▶ Assigned task: The answer must be every line from the entries below that includes "pixels".

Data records
↓↓↓
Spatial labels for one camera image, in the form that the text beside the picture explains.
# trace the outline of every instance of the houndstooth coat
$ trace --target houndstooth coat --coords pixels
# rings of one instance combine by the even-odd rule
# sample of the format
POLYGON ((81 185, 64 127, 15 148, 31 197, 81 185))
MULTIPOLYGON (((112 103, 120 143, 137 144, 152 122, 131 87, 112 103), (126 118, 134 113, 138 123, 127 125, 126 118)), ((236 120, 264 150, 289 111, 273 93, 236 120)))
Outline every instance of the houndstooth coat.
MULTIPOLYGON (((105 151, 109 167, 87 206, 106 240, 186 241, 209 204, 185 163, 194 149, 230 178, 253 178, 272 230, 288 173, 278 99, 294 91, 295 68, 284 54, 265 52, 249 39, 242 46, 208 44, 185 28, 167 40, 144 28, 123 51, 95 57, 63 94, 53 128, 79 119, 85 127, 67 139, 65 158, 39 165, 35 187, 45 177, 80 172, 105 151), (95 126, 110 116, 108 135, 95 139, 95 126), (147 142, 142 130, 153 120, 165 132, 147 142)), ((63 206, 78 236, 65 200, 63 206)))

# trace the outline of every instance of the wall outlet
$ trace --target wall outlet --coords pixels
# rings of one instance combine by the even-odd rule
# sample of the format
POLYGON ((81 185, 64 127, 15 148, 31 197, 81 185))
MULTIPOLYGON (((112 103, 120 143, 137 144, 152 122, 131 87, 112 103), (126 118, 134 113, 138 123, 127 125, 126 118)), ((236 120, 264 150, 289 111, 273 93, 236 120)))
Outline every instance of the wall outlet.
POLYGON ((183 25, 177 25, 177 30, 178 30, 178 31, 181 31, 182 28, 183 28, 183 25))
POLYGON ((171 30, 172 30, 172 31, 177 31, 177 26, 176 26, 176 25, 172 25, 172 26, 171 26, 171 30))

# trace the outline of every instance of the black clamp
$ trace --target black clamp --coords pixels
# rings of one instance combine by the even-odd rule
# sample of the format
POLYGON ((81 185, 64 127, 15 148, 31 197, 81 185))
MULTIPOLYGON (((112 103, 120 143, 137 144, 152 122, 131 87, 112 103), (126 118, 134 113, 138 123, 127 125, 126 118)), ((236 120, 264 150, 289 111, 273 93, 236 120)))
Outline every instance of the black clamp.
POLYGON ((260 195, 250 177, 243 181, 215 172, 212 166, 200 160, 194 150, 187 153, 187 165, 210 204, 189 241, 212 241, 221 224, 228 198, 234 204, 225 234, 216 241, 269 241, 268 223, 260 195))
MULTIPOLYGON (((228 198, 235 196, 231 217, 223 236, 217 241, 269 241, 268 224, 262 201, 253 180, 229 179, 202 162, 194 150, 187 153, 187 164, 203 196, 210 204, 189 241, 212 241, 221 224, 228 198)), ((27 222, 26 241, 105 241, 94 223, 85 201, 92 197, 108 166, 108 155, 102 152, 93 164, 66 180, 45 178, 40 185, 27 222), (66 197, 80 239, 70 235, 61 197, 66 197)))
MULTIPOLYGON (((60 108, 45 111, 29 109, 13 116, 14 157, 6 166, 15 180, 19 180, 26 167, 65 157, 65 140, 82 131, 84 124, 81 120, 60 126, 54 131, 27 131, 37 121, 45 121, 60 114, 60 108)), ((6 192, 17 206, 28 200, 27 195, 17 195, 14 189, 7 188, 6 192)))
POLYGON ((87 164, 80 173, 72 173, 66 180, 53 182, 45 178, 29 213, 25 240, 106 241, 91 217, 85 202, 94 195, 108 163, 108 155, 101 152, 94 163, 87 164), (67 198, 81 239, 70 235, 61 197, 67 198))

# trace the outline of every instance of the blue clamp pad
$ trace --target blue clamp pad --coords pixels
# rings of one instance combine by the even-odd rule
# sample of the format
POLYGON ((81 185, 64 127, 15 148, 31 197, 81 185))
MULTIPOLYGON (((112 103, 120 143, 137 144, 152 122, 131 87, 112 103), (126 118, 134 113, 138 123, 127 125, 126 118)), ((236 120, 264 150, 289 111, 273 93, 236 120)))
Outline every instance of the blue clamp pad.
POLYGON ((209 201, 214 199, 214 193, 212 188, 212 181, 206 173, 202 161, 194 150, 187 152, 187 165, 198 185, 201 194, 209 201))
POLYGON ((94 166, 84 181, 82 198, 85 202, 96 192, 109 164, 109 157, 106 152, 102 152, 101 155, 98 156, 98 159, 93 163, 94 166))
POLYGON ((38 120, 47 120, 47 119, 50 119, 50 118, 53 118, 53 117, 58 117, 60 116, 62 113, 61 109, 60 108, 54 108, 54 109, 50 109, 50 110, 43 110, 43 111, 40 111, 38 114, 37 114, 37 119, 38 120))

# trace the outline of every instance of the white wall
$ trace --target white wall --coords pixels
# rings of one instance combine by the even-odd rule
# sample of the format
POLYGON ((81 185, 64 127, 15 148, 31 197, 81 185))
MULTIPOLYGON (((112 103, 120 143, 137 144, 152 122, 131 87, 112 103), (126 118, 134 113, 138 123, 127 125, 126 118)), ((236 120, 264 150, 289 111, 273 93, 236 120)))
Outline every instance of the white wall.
↑↑↑
▶ Answer to the problem:
$ trace --target houndstooth coat --coords pixels
$ trace --target wall outlet --coords pixels
$ trace --target black clamp --coords pixels
$ trace --target blue clamp pad --coords pixels
$ trace --target white wall --coords pixels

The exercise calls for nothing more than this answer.